Baca juga: Kisah 30 Kali Tes PCR demi Liputan Olimpiade Tokyo
Maryam ngiler melihat berbagai makanan yang disajikan di meja. Ada nasi, ayam goreng, dan tempe, sampai kebab. Katanya, dia belum pernah makan kebab lagi selama di Paris sejak awal Juli. Adapun Maryam bersama Putu tiba lebih awal dibandingkan atlet Indonesia lain. Dia bosan dengan masakan khas Eropa.
Namun, Maryam masih galau antara makan atau tidak. Beratnya masih 54 kilogram. Dia akan tampil di kelas -52 kg pada Minggu nanti. ”Sebenarnya dua kilo sih masih aman untuk sekarang. Tapi takut naik lagi saja. Pengen sih nyobain, tetapi nanti ajalah,” kata judoka putri itu sambil melirik tumpukan dus kebab di meja.
Memasuki pukul 21.00 WIB, giliran pesenam kebanggaan Indonesia Rifda Irfanaluthfi dan pelatihnya, Eva Novalina Butar Butar, yang datang berkunjung. Mereka dari perkampungan atlet, di area Saint-Denis, yang hanya berjarak 10 menit dengan jalan kaki.
Keduanya ingin melakukan fitting baju untuk dipakai di acara upacara pembukaan. Kebetulan, salah satu ruangan di lantai dasar dipakai untuk kegiatan tersebut. Terdapat desainer baju tim Indonesia Didit Hediprasetyo yang sedang bekerja bersama para anggota stafnya. Rifda dan Eva, bergantian menghadap Didit.
Eva, sambil melahap nasi, sempat berbicara tentang persaingan senam dunia yang semakin luas. Negara Eropa Timur yang dulu dominan, kini mulai luntur. Seperti tim Romania yang sekarang dilatih orang Belanda. Dia juga bercerita, sempat bertemu anaknya yang kuliah di Belanda saat pemusatan latihan sebelum ke Paris, kemarin.

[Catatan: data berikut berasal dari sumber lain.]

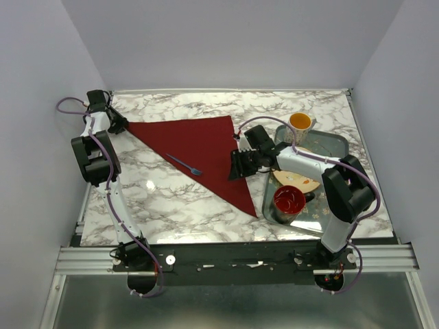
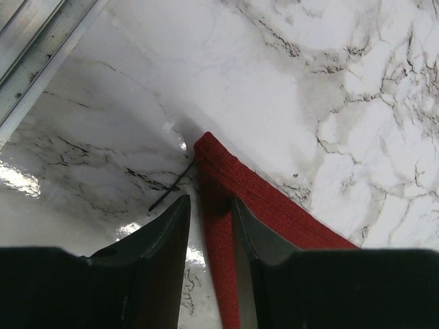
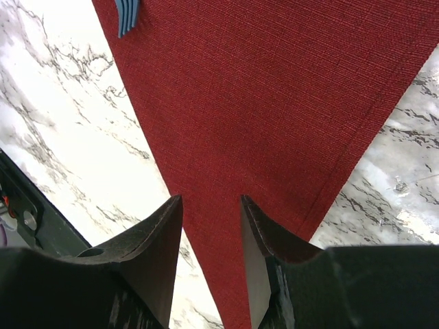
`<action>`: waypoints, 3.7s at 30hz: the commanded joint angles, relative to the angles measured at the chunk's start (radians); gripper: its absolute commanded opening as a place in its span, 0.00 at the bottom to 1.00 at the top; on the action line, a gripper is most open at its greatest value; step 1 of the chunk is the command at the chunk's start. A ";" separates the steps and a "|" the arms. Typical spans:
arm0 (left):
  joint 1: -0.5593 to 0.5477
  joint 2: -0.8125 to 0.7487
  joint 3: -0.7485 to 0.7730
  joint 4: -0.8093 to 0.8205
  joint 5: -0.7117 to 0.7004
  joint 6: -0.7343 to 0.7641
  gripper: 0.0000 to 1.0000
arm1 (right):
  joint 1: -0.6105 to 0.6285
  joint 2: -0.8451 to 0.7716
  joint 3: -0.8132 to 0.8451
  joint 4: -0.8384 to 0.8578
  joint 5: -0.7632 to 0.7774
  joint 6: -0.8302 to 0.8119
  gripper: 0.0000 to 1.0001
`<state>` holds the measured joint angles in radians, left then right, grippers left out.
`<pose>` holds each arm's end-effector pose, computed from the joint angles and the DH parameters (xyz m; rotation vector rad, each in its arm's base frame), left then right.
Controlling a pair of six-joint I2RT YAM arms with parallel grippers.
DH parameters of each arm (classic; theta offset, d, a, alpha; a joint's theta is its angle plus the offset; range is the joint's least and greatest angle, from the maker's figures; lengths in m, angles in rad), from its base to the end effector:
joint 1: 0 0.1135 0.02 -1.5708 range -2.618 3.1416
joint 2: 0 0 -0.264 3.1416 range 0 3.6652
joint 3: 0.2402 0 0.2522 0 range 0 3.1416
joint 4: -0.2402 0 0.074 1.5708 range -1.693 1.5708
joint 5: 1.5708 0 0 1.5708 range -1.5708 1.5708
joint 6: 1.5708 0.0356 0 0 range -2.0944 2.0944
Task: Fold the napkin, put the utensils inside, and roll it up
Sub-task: Fold the napkin
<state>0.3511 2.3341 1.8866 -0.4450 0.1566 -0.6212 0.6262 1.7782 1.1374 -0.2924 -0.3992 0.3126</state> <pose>0.4881 0.1729 0.1673 -1.0947 2.2181 -0.3097 0.2918 0.2282 0.1877 -0.5814 2.5582 0.8630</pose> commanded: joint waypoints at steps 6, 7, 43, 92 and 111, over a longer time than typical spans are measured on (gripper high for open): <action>0.006 0.028 0.032 0.057 0.026 0.035 0.21 | -0.008 -0.026 -0.016 0.015 -0.018 -0.010 0.47; 0.005 0.024 0.029 0.060 0.024 0.043 0.19 | -0.008 -0.026 -0.016 0.015 -0.018 -0.010 0.47; -0.455 -0.729 -0.612 0.198 -0.005 0.028 0.00 | -0.097 -0.088 -0.013 0.013 -0.021 0.111 0.48; -0.837 -0.854 -0.957 0.210 -0.138 -0.011 0.00 | -0.155 -0.056 -0.084 0.030 -0.072 0.092 0.48; -0.828 -0.921 -1.015 0.252 -0.086 -0.008 0.74 | -0.154 -0.046 -0.065 0.030 -0.101 0.082 0.49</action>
<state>-0.4801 1.4784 0.8707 -0.2195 0.0441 -0.6441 0.4759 1.7081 1.0679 -0.2783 -0.4641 0.4168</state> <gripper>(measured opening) 0.560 0.483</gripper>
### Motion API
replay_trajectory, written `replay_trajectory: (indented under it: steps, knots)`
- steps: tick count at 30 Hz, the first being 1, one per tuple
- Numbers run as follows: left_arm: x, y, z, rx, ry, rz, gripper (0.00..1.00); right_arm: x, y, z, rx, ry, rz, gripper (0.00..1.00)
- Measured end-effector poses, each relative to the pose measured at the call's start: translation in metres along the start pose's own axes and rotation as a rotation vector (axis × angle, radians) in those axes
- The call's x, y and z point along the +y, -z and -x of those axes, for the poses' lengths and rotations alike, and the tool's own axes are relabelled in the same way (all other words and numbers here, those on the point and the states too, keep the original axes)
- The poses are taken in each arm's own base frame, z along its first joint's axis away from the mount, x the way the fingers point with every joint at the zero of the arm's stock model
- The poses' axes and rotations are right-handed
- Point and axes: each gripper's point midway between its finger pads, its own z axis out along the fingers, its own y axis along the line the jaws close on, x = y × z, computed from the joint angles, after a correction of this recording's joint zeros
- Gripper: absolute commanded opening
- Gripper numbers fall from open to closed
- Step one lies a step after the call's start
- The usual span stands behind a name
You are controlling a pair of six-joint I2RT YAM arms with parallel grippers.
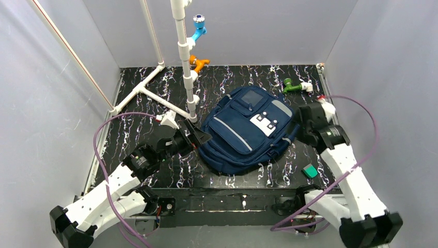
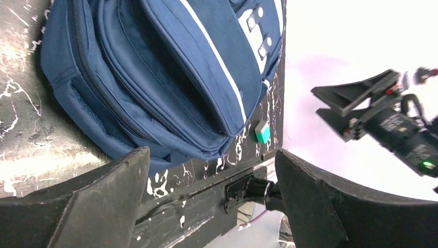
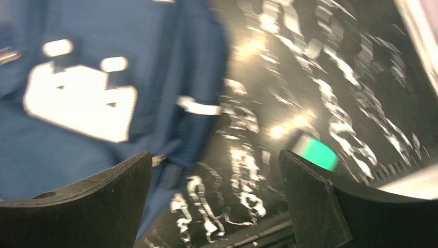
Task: Pack the student bag
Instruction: Place the stationery in the student bag, then pick up the stationery from the corner of the board.
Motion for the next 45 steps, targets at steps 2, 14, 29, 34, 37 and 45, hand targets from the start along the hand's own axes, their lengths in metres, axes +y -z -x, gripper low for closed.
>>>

Rifda seperti artis. Dia disambut banyak orang. Beberapa diaspora dan mahasiswi bahkan meminta foto bersama. Pesenam pertama Indonesia yang lolos Olimpiade itu menyambut dengan tangan terbuka. Tidak lupa, dia memperlihatkan gawai baru dari panitia penyelenggara Olimpiade yang dihadiahkan untuk semua atlet.
Situasi Rumah Garuda yang terletak sekitar area Saint-Denis, pada Rabu (24/7/2024). Rumah itu disediakan untuk tempat berkumpul para kontingen Indonesia.
Di teras, para pemangku kepentingan turut bercengkerama. Ada Ketua Kontingen Indonesia Anindya Bakrie, Ketua Umum Komite Olimpiade Indonesia Raja Sapta Oktohari, dan Duta Besar Indonesia untuk Perancis Mohamad Oemar. Mereka berkumpul seusai acara doa bersama, membahas tentang persiapan kontingen.
Kisah dari berbagai sisi itu terekam di Rumah Garuda. Rumah seluas kira-kira 300 meter persegi dengan arsitektur khas Eropa itu merupakan markas kontingen Indonesia. Rumah disewa selama sebulan lebih untuk menjadi tempat koordinasi, berkumpul, hingga membantu penanganan cedera atlet.
Rumah terdiri dari tiga lantai. Di lantai dua dan tiga, tamu yang belum menyewa hotel bisa menginap, seperti yang dijalani para wartawan. Rumah itu membuat para warga Indonesia seperti berada di Tanah Air untuk sesaat. Mereka semua lupa sedang di Paris. Dari Rumah Garuda pun, asa Indonesia untuk terbang tinggi bermekaran.